▸ **Instructions for the task**:
Work out how many lines in the entries below contain the string "plastic". Reply with that figure alone.

━━━━━━━━

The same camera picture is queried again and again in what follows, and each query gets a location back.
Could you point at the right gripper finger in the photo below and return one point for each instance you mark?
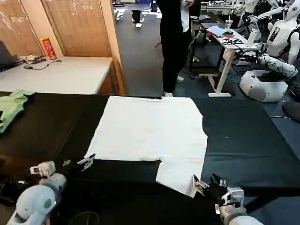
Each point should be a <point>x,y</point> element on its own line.
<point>199,185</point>
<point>219,181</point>

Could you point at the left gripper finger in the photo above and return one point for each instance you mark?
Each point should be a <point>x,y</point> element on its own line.
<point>86,162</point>
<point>67,162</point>

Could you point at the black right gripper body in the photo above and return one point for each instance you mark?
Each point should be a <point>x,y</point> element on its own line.
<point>214,192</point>

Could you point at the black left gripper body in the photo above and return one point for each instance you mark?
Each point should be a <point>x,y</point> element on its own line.
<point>68,172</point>

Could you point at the white printed t-shirt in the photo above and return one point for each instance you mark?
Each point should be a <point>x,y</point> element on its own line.
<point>150,129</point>

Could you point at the white robot forearm with cylinder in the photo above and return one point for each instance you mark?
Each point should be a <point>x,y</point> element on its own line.
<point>254,37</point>

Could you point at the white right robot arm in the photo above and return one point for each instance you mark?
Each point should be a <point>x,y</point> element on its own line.
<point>236,218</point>

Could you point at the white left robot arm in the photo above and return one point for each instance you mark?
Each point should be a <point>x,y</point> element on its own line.
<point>35,201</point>

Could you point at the black table cloth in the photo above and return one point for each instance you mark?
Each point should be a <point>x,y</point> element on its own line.
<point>234,140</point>

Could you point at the light green garment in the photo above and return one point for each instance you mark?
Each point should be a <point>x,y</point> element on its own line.
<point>11,107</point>

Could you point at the white side table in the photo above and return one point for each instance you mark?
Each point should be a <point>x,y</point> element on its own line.
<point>58,75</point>

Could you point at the red snack can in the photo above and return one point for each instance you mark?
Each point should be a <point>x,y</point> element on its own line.
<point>49,48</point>

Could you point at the white standing desk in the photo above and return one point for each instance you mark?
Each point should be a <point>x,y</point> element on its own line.
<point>226,61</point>

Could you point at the black laptop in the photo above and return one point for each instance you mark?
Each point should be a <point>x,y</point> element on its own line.
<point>5,58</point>

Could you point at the person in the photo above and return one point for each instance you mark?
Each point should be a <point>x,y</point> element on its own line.
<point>173,47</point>

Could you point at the white paper sheet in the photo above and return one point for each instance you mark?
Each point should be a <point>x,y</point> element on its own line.
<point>138,25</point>

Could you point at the stack of coloured clothes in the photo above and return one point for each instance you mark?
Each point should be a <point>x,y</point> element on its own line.
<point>219,31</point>

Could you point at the black trash bin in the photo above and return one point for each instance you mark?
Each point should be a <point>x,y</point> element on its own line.
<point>136,16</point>

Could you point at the clear plastic cup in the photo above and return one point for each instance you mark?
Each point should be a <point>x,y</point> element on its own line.
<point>229,24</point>

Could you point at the black desk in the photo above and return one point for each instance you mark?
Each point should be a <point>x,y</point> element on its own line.
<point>212,23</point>

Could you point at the large white humanoid robot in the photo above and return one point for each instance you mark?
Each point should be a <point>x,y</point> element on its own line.
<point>280,35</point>

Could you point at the wooden partition wall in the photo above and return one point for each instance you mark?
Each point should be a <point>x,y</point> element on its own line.
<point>82,28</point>

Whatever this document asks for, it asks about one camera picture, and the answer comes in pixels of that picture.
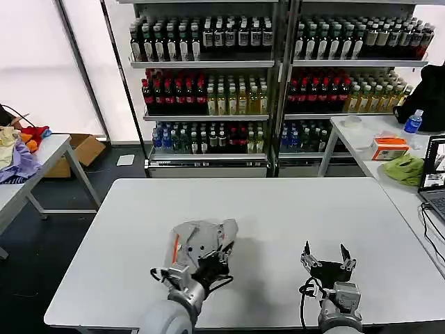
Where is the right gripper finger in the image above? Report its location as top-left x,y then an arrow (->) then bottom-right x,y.
300,239 -> 323,274
339,243 -> 357,273

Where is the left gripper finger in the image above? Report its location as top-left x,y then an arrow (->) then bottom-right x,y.
196,250 -> 220,263
217,241 -> 236,266

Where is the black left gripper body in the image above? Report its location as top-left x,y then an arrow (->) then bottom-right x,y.
190,256 -> 232,285

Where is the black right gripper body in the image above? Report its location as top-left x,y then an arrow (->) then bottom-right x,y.
308,259 -> 355,285

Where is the grey printed t-shirt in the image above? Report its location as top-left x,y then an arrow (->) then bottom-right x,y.
162,218 -> 240,269

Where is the white side table with laptop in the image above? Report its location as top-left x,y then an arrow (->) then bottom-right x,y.
317,113 -> 445,279

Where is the green cloth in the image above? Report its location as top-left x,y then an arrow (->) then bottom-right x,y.
380,153 -> 426,189

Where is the orange tissue box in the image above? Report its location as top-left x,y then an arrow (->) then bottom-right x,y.
370,136 -> 411,161

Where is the open black laptop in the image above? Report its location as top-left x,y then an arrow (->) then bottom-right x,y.
417,134 -> 445,224

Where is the blue-label water bottle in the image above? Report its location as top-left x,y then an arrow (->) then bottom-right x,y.
403,109 -> 425,135

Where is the brown cardboard box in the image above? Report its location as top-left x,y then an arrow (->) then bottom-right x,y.
44,133 -> 107,179

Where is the metal shelf rack of bottles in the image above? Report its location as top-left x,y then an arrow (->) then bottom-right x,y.
117,0 -> 283,179
277,0 -> 437,177

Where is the black bag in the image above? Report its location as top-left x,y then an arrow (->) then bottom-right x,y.
392,63 -> 445,133

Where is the white side table with clothes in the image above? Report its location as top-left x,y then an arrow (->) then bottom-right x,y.
0,133 -> 102,260

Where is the purple cloth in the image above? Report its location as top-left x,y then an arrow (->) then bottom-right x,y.
0,141 -> 43,185

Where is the red cloth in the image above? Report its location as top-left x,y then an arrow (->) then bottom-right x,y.
20,125 -> 50,143

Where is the cream cloth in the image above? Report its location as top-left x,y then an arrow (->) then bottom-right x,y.
0,125 -> 22,168

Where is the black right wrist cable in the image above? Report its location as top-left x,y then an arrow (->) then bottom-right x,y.
298,276 -> 328,331

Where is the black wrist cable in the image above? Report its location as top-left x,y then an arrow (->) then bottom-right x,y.
298,276 -> 328,331
149,266 -> 234,290

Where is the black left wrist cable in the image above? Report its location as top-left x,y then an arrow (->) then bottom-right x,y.
149,266 -> 234,290

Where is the black laptop cable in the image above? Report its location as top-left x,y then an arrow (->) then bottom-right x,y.
420,202 -> 445,271

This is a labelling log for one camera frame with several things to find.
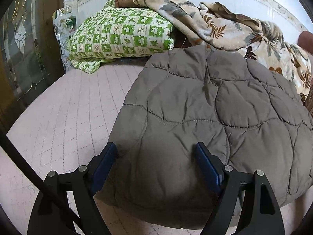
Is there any green white patterned pillow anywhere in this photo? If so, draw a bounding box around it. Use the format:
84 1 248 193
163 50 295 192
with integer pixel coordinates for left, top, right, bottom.
67 0 174 74

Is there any grey quilted puffer jacket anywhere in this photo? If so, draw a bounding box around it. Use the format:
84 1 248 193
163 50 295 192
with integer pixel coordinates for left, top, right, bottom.
96 46 312 229

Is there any leaf print fleece blanket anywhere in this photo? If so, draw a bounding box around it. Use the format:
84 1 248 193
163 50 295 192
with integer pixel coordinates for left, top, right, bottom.
114 0 313 104

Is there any pink quilted bed cover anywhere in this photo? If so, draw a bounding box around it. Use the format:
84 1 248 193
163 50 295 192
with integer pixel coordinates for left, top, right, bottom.
1 64 312 234

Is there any brown wooden glass wardrobe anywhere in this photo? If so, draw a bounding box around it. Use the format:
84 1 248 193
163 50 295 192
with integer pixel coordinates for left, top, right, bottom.
1 0 65 133

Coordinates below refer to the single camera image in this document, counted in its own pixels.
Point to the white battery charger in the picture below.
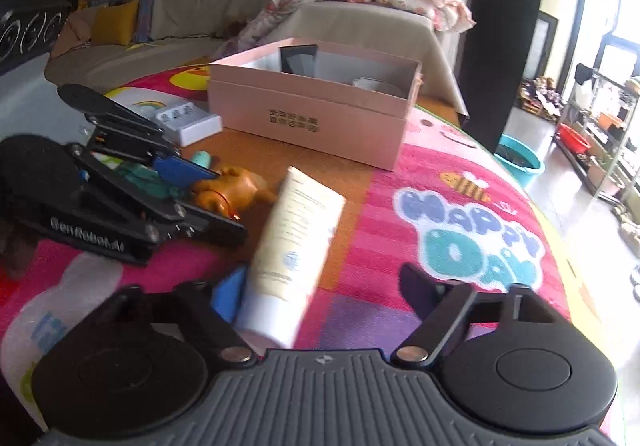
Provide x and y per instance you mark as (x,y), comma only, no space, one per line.
(185,123)

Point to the cream cosmetic tube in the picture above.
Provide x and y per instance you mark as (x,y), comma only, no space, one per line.
(288,262)

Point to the teal plastic crank toy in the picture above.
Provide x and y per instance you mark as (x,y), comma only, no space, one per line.
(144,178)

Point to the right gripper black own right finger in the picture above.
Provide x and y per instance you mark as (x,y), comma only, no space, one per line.
(442,308)

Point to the teal plastic basin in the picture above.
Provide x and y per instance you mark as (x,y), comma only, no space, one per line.
(521,161)

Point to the colourful cartoon play mat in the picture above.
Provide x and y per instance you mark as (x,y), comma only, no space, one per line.
(446,205)

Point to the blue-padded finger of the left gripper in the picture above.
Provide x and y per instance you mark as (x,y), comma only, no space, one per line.
(126,135)

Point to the brown toy bear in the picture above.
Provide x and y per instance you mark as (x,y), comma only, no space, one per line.
(233,192)

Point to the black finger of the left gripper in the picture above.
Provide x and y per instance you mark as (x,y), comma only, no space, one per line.
(112,196)

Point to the white packet in box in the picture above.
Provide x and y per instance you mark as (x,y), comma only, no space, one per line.
(370,84)

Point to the pink cardboard box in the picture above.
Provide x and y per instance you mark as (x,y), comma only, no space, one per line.
(325,112)

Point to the red plastic basin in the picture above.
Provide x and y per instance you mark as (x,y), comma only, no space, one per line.
(572,140)

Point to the right gripper blue-tipped own left finger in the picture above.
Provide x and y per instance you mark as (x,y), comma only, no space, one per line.
(206,314)

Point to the metal storage rack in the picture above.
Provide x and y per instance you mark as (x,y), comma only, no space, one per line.
(601,110)

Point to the beige covered sofa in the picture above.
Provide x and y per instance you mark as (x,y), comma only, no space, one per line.
(172,33)

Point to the yellow cushion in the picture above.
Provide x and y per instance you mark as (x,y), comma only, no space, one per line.
(115,25)

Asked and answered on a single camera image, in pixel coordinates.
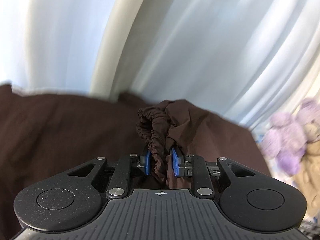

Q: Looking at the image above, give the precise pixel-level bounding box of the beige plush toy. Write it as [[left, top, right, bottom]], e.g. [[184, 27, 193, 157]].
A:
[[295, 120, 319, 217]]

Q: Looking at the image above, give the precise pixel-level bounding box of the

━━━━━━━━

▸ **Task result**:
4